Work item
Go through the listing and transcribe each line exactly.

Data below
....
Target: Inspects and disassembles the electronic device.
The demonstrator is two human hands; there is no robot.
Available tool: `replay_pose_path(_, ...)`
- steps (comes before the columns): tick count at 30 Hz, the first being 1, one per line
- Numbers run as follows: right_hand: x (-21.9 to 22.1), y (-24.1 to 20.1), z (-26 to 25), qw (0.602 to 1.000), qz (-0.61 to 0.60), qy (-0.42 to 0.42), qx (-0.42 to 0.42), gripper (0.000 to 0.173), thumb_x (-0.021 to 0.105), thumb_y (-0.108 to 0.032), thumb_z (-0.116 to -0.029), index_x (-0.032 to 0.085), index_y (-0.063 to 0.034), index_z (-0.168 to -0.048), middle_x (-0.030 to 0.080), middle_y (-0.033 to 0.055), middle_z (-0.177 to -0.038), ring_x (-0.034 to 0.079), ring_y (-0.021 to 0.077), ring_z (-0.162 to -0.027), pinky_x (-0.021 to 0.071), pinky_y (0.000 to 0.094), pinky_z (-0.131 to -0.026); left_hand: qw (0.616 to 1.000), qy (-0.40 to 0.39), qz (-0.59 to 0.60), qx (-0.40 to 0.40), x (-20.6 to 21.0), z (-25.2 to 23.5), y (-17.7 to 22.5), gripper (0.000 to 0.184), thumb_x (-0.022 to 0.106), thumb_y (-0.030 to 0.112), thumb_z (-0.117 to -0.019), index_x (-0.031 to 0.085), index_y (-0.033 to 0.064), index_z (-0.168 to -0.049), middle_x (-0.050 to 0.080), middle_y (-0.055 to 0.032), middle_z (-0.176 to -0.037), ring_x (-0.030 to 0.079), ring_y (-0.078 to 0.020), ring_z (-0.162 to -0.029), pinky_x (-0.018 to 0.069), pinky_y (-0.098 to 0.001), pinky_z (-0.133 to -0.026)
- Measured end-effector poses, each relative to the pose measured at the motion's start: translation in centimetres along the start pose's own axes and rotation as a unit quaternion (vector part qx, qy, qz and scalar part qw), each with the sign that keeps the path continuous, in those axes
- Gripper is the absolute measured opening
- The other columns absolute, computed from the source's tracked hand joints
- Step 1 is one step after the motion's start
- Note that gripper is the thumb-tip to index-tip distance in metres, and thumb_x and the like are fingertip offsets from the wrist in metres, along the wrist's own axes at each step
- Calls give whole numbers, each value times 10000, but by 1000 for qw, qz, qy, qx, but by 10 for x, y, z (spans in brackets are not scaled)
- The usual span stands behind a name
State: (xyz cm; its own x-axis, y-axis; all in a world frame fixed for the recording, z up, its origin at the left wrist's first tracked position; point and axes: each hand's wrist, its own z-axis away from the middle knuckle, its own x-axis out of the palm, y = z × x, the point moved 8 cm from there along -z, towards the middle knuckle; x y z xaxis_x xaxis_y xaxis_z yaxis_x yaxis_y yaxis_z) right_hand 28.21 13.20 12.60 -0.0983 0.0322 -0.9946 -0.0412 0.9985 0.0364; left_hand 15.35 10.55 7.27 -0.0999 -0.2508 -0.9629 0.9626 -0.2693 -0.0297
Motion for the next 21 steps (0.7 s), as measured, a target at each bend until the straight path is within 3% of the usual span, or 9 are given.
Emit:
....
Task answer
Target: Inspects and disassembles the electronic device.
The demonstrator is two human hands; there is no robot.
Available tool: `replay_pose_path(_, ...)`
- steps (comes before the columns): tick count at 30 Hz, the first being 1, one per line
- Numbers run as follows: right_hand: x (-21.9 to 22.1), y (-24.1 to 20.1), z (-26 to 25), qw (0.602 to 1.000), qz (-0.61 to 0.60), qy (-0.42 to 0.42), qx (-0.42 to 0.42), gripper (0.000 to 0.173), thumb_x (-0.021 to 0.105), thumb_y (-0.108 to 0.032), thumb_z (-0.116 to -0.029), index_x (-0.032 to 0.085), index_y (-0.063 to 0.034), index_z (-0.168 to -0.048), middle_x (-0.030 to 0.080), middle_y (-0.033 to 0.055), middle_z (-0.177 to -0.038), ring_x (-0.034 to 0.079), ring_y (-0.021 to 0.077), ring_z (-0.162 to -0.027), pinky_x (-0.021 to 0.071), pinky_y (0.000 to 0.094), pinky_z (-0.131 to -0.026); left_hand: qw (0.616 to 1.000), qy (-0.40 to 0.39), qz (-0.59 to 0.60), qx (-0.40 to 0.40), x (-20.6 to 21.0), z (-25.2 to 23.5), y (-17.7 to 22.5), gripper (0.000 to 0.184), thumb_x (-0.022 to 0.106), thumb_y (-0.030 to 0.112), thumb_z (-0.117 to -0.019), index_x (-0.031 to 0.085), index_y (-0.033 to 0.064), index_z (-0.168 to -0.049), middle_x (-0.050 to 0.080), middle_y (-0.055 to 0.032), middle_z (-0.176 to -0.037), ring_x (-0.030 to 0.079), ring_y (-0.078 to 0.020), ring_z (-0.162 to -0.029), pinky_x (-0.018 to 0.069), pinky_y (-0.098 to 0.001), pinky_z (-0.133 to -0.026)
- Measured end-effector poses, each relative to the pose measured at the motion's start: translation in centimetres along the start pose's own axes and rotation as a unit quaternion (vector part qx, qy, qz and scalar part qw), each with the sign that keeps the path continuous, in those axes
- Gripper is the absolute measured opening
- The other columns absolute, computed from the source's tracked hand joints
- Step 1 is one step after the motion's start
- Note that gripper is the thumb-tip to index-tip distance in metres, and thumb_x and the like are fingertip offsets from the wrist in metres, along the wrist's own axes at each step
- Calls give whole numbers, each value times 10000, but by 1000 for qw, qz, qy, qx, but by 10 for x, y, z (spans in brackets are not scaled)
- The usual span stands behind a name
State: (xyz cm; its own x-axis, y-axis; all in a world frame fixed for the recording, z up, its origin at the left wrist's first tracked position; point and axes: each hand's wrist, its own z-axis away from the middle knuckle, its own x-axis out of the palm, y = z × x, the point moved 8 cm from there along -z, towards the middle knuckle; x y z xaxis_x xaxis_y xaxis_z yaxis_x yaxis_y yaxis_z) right_hand 28.21 13.20 12.60 -0.0983 0.0322 -0.9946 -0.0412 0.9985 0.0364; left_hand 15.35 10.55 7.27 -0.0999 -0.2508 -0.9629 0.9626 -0.2693 -0.0297
Motion for the next 21 steps (0.7 s), as measured, a target at each bend until the straight path is within 3% of the usual span, or 9 are given.
Emit:

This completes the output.